> **Data provided**:
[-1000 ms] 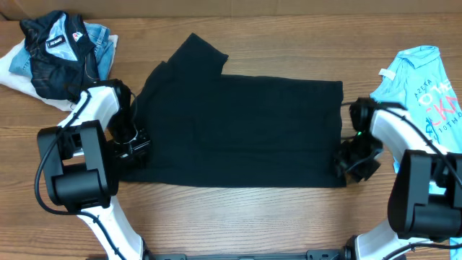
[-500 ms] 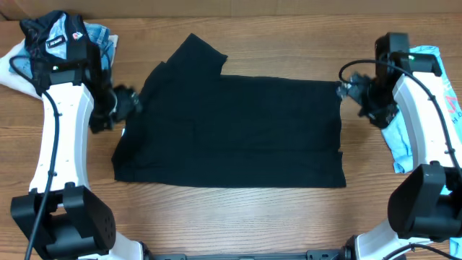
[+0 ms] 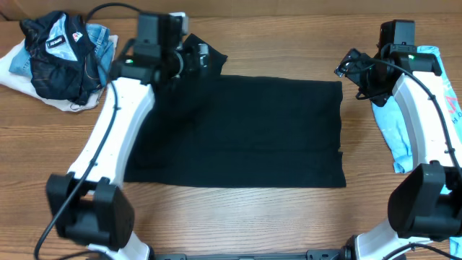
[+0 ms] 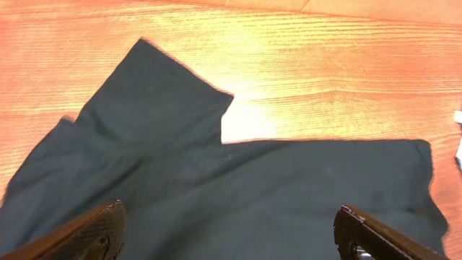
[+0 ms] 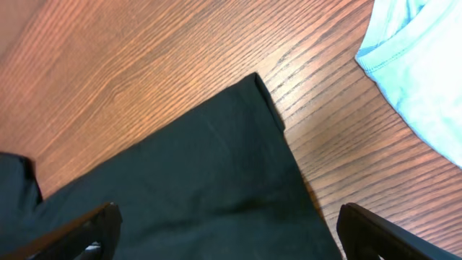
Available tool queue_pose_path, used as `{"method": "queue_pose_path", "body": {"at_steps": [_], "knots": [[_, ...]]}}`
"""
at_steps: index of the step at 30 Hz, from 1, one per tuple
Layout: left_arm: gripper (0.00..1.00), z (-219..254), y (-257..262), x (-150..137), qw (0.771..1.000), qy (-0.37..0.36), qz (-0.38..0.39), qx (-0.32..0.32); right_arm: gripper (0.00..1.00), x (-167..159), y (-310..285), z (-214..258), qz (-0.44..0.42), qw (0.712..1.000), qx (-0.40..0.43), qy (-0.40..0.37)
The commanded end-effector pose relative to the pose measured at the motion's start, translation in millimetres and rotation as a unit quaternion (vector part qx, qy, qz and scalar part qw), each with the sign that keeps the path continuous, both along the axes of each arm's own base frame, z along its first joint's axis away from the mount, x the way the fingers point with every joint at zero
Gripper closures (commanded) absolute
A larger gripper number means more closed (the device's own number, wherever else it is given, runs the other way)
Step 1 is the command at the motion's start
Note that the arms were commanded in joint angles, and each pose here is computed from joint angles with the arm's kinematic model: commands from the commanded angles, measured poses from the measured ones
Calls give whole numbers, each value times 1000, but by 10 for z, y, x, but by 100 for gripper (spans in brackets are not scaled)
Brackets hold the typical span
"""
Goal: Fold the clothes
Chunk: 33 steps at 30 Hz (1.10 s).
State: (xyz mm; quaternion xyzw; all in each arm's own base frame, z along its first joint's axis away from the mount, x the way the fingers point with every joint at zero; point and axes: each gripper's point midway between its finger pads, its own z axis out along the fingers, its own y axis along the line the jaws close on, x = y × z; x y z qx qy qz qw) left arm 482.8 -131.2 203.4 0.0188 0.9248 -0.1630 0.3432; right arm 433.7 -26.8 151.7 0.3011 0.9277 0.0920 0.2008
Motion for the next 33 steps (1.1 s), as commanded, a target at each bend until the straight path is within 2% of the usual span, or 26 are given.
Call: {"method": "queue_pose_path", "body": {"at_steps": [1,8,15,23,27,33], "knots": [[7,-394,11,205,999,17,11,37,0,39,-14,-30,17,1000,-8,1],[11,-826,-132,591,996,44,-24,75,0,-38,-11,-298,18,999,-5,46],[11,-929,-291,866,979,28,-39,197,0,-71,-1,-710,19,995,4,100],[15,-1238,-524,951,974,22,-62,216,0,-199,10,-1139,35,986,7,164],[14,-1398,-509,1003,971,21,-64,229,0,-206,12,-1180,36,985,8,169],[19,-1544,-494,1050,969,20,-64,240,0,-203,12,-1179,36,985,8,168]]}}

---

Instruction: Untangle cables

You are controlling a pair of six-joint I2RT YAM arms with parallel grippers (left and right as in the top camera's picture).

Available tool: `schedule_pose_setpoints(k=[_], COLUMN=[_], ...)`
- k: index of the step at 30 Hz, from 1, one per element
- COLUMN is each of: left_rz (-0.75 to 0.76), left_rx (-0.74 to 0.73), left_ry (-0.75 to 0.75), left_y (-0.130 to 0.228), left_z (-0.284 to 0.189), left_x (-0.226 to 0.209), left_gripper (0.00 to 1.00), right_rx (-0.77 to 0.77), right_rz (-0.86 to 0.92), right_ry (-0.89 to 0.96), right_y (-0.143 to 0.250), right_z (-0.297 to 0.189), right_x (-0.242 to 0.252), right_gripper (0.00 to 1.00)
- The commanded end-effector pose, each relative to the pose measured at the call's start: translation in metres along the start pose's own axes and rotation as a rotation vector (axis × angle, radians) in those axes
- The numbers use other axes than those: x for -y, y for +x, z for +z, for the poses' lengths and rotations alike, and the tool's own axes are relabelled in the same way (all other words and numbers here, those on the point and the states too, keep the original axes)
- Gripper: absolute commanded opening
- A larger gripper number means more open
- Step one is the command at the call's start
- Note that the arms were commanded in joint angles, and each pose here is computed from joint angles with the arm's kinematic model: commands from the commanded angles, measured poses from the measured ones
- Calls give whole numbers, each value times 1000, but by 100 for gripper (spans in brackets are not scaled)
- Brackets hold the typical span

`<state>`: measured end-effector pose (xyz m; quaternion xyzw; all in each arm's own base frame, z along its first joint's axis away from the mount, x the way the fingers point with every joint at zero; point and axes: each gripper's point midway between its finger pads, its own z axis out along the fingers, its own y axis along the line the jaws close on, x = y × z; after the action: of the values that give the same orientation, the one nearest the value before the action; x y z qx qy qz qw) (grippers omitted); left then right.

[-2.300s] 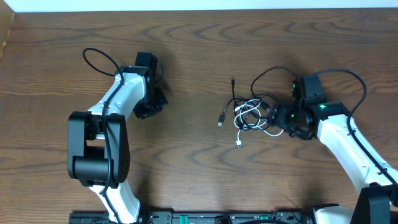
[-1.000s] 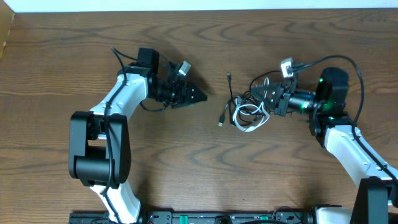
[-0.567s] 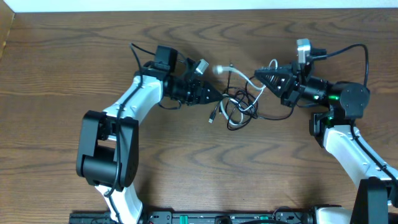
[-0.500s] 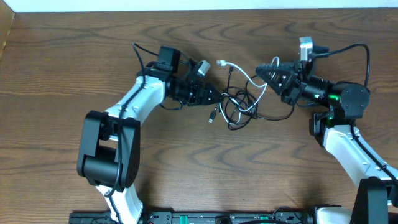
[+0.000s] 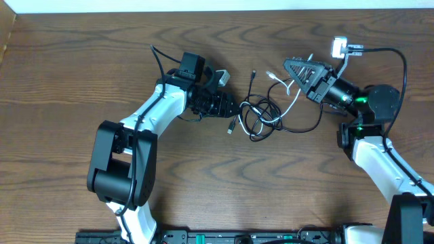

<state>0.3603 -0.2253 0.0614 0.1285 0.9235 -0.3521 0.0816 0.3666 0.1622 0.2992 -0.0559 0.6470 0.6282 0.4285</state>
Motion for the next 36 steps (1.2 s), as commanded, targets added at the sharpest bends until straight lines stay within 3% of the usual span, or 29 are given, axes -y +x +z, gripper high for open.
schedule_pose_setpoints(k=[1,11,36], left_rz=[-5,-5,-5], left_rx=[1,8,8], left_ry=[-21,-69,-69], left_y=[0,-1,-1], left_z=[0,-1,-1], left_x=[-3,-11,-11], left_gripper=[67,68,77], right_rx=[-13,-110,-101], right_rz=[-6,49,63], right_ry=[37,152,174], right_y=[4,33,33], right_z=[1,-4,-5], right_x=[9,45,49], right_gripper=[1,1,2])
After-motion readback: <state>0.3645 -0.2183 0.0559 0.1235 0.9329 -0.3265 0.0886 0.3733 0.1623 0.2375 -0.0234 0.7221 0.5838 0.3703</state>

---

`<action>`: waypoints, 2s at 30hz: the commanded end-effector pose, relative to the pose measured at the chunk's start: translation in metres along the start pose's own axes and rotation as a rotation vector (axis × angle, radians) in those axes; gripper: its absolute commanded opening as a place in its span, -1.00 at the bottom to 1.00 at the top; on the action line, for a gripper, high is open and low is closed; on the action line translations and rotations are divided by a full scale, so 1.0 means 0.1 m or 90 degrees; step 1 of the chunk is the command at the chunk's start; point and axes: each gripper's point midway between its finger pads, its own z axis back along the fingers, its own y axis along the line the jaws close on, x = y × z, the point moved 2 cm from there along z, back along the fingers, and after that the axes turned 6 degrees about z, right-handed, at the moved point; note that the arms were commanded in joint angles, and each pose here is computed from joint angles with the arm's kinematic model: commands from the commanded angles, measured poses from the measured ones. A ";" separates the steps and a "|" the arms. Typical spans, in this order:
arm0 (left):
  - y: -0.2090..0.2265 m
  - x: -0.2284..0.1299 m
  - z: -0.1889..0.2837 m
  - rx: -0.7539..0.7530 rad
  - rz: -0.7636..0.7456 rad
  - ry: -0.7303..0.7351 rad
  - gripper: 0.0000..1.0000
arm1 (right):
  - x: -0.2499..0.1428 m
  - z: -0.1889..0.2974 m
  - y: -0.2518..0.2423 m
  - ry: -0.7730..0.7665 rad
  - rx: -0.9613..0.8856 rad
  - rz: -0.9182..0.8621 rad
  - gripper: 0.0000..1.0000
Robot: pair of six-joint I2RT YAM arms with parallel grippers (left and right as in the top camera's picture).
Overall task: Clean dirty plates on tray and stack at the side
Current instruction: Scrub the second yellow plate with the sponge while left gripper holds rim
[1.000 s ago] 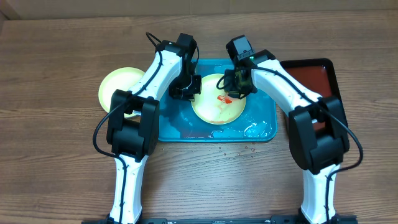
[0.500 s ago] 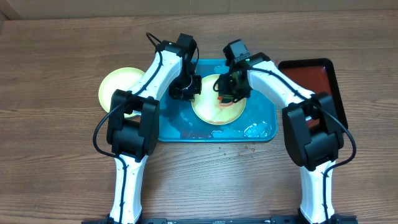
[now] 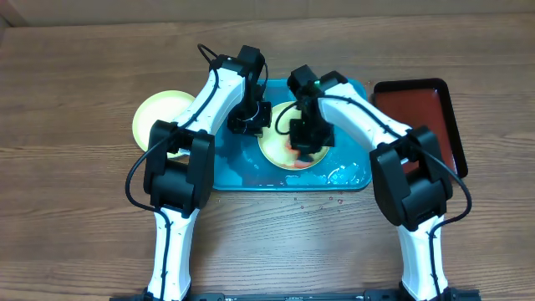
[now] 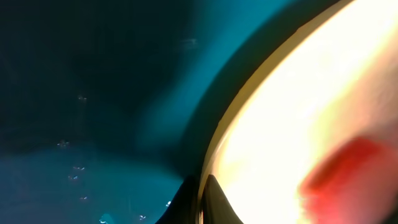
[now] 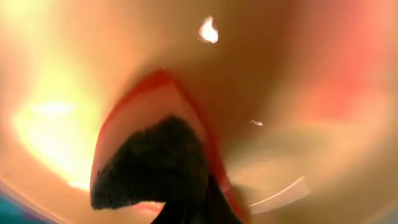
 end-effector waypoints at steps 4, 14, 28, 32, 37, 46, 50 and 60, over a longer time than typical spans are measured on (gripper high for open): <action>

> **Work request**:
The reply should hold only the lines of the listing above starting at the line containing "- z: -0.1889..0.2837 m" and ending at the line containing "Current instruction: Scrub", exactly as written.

> **The completed task**:
  - z: -0.1889..0.2837 m
  - rx: -0.7539..0.7530 rad
  - rz: -0.7636..0.7456 rad
  - ry: -0.7303..0.7351 rad
  - gripper: 0.0000..1.0000
arm1 (right):
  - x: -0.2499..0.1428 m
  - z: -0.1889..0.2974 m
  - y: -0.2518..0.2423 m
  - ry: -0.7730..0.7665 rad
  - rx: -0.9613..0.8856 rad
  - rz: -0.9182..0.8621 rad
  - gripper: 0.0000..1.0000
Robot: pair of six-joint I2RT YAM arms with parallel grippers (left and right as in the top camera's picture).
Overall task: Clean dirty plates on tray and stack at the side
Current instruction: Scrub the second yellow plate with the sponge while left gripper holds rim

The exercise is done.